Task instructions: Reproduce the whole listing, character for character.

Information shown:
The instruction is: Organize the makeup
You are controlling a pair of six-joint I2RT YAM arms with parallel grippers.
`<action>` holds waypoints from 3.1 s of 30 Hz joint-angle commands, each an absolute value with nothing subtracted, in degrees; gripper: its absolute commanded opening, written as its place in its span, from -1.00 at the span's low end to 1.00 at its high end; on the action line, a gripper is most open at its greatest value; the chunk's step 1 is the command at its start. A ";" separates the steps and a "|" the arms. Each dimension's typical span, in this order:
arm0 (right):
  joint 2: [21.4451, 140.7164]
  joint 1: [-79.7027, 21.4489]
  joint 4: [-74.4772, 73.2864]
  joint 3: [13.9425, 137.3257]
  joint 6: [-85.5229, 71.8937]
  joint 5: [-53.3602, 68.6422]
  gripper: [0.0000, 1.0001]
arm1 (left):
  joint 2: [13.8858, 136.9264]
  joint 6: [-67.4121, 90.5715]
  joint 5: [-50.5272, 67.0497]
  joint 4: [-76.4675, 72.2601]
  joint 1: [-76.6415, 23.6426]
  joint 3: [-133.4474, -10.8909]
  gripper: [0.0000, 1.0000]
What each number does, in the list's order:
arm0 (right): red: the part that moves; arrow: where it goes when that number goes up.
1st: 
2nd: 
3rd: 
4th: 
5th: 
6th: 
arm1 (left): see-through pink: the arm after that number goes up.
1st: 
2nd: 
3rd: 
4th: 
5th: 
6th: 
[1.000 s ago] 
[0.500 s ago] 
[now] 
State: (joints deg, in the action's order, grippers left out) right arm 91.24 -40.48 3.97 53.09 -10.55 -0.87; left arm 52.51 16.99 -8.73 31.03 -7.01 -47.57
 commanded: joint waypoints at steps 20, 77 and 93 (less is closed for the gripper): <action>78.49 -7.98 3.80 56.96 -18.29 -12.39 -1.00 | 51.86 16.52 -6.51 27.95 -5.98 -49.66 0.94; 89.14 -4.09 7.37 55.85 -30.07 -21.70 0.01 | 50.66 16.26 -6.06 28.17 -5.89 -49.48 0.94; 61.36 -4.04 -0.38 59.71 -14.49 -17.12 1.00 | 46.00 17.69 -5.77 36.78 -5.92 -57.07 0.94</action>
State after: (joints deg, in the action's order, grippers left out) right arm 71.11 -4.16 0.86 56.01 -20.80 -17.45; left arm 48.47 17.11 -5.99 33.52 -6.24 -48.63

Reply to the exercise:
The instruction is: Organize the makeup
You are controlling a pair of six-joint I2RT YAM arms with parallel grippers.
`<action>` holds waypoints from 3.1 s of 30 Hz joint-angle commands, each an absolute value with nothing subtracted, in degrees; gripper: its absolute commanded opening, written as its place in its span, from -1.00 at the span's low end to 1.00 at its high end; on the action line, a gripper is most open at its greatest value; the chunk's step 1 is the command at its start. A ";" separates the steps and a "|" the arms. Each dimension's typical span, in this order:
arm0 (right):
  joint 2: [21.4451, 140.7164]
  joint 1: [-79.7027, 21.4489]
  joint 4: [-74.4772, 73.2864]
  joint 3: [13.9425, 137.3257]
  joint 6: [-85.5229, 71.8937]
  joint 5: [-53.3602, 68.6422]
  gripper: [0.0000, 1.0001]
arm1 (left):
  joint 2: [13.8858, 136.9264]
  joint 6: [-67.4121, 90.5715]
  joint 5: [-50.5272, 67.0497]
  joint 4: [-76.4675, 72.2601]
  joint 1: [-76.6415, 23.6426]
  joint 3: [-133.4474, -10.8909]
  gripper: [0.0000, 1.0000]
What each number does, in the list's order:
arm0 (right): red: the part that moves; arrow: where it goes when that number goes up.
1st: 
2nd: 
3rd: 
4th: 
5th: 
6th: 
arm1 (left): see-through pink: the arm after that number goes up.
1st: 
2nd: 
3rd: 
4th: 
5th: 
6th: 
[1.000 s ago] 
[0.500 s ago] 
[now] 
State: (joints deg, in the action's order, grippers left out) right arm 91.24 -40.48 3.97 53.09 -10.55 -0.87; left arm 52.51 16.99 -8.73 31.03 -7.01 -47.57
 commanded: joint waypoints at steps 20, 77 and 93 (less is closed for the gripper): <action>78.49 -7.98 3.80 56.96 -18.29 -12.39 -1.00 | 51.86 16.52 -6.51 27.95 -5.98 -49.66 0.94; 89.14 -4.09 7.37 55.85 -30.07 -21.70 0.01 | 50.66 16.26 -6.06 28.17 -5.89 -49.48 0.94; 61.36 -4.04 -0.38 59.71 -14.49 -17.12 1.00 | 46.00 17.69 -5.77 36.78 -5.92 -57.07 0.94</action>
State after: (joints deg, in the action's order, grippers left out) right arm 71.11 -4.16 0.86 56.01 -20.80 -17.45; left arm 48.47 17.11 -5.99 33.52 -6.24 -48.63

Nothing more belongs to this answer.